# Dataset excerpt:
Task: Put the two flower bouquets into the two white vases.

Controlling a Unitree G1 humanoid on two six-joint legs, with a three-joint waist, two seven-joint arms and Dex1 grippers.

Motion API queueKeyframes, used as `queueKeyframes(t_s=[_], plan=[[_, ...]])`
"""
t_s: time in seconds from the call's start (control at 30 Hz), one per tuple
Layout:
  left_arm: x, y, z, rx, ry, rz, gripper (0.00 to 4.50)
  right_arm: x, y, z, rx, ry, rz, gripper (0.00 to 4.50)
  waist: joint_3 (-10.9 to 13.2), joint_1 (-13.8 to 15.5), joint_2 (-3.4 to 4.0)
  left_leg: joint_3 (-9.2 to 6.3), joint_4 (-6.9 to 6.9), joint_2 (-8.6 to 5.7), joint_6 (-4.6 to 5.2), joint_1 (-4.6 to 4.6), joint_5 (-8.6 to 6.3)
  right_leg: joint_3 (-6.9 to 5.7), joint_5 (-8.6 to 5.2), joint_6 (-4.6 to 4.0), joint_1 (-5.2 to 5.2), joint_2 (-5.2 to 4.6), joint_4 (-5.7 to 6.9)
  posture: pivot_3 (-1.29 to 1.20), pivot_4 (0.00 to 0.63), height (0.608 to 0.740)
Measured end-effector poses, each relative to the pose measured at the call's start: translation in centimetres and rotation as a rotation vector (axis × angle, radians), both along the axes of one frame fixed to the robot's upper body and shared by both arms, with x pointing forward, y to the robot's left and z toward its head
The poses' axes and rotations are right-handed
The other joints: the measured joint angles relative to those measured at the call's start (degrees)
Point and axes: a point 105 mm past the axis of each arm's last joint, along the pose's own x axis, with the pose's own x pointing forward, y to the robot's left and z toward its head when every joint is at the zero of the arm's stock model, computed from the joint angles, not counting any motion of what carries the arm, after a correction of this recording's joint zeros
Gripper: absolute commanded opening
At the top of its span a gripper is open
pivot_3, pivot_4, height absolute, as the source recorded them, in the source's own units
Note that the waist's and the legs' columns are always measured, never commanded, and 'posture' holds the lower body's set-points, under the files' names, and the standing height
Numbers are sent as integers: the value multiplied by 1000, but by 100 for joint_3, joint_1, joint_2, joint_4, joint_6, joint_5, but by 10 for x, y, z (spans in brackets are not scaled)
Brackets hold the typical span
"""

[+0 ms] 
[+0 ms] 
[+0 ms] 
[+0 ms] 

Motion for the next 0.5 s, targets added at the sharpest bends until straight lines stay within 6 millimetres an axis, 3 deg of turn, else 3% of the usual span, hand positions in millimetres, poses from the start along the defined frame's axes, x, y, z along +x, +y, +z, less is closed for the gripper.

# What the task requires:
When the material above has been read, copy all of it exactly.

# Task response:
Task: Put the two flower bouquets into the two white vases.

Controlling a Unitree G1 humanoid on two six-joint legs, with a three-joint waist, two seven-joint arms and Dex1 grippers.

Motion API queueKeyframes, used as `queueKeyframes(t_s=[_], plan=[[_, ...]])`
"""
t_s: time in seconds from the call's start (control at 30 Hz), one per tuple
Layout:
  left_arm: x, y, z, rx, ry, rz, gripper (0.00 to 4.50)
  right_arm: x, y, z, rx, ry, rz, gripper (0.00 to 4.50)
  waist: joint_3 (-10.9 to 13.2), joint_1 (-13.8 to 15.5), joint_2 (-3.4 to 4.0)
  left_leg: joint_3 (-9.2 to 6.3), joint_4 (-6.9 to 6.9), joint_2 (-8.6 to 5.7), joint_6 (-4.6 to 5.2), joint_1 (-4.6 to 4.6), joint_5 (-8.6 to 6.3)
  right_leg: joint_3 (-6.9 to 5.7), joint_5 (-8.6 to 5.2), joint_6 (-4.6 to 4.0), joint_1 (-5.2 to 5.2), joint_2 (-5.2 to 4.6), joint_4 (-5.7 to 6.9)
  posture: pivot_3 (-1.29 to 1.20), pivot_4 (0.00 to 0.63), height (0.608 to 0.740)
Measured end-effector poses, each relative to the pose measured at the call's start: translation in centimetres and rotation as a rotation vector (axis × angle, radians), both along the axes of one frame fixed to the robot's upper body and shared by both arms, with x pointing forward, y to the robot's left and z toward its head
The poses' axes and rotations are right-handed
The other joints: the measured joint angles relative to those measured at the call's start (degrees)
Point and axes: a point 105 mm past the axis of each arm's last joint, along the pose's own x axis, with the pose's own x pointing forward, y to the robot's left and z toward its head when every joint is at the zero of the arm's stock model, computed from the joint angles, not counting any motion of what carries the arm, after a correction of this recording's joint zeros
Gripper: absolute commanded opening
At the top of its span a gripper is open
pivot_3, pivot_4, height absolute, as the source recorded them, in the source's own units
Note that the waist's and the legs' columns are always measured, never commanded, and 'posture' holds the lower body's set-points, under the files' names, and the standing height
Numbers are sent as integers: the value multiplied by 1000, but by 100 for joint_3, joint_1, joint_2, joint_4, joint_6, joint_5, but by 10 for x, y, z (spans in brackets are not scaled)
Brackets hold the typical span
"""

[+0 ms] 
[+0 ms] 
[+0 ms] 
[+0 ms] 

Motion for the next 0.5 s, targets added at the sharpest bends until straight lines stay within 6 millimetres an axis, 3 deg of turn, else 3% of the usual span, hand positions in millimetres, poses from the start along the defined frame's axes, x, y, z along +x, +y, +z, less is closed for the gripper.

No further answer is expected.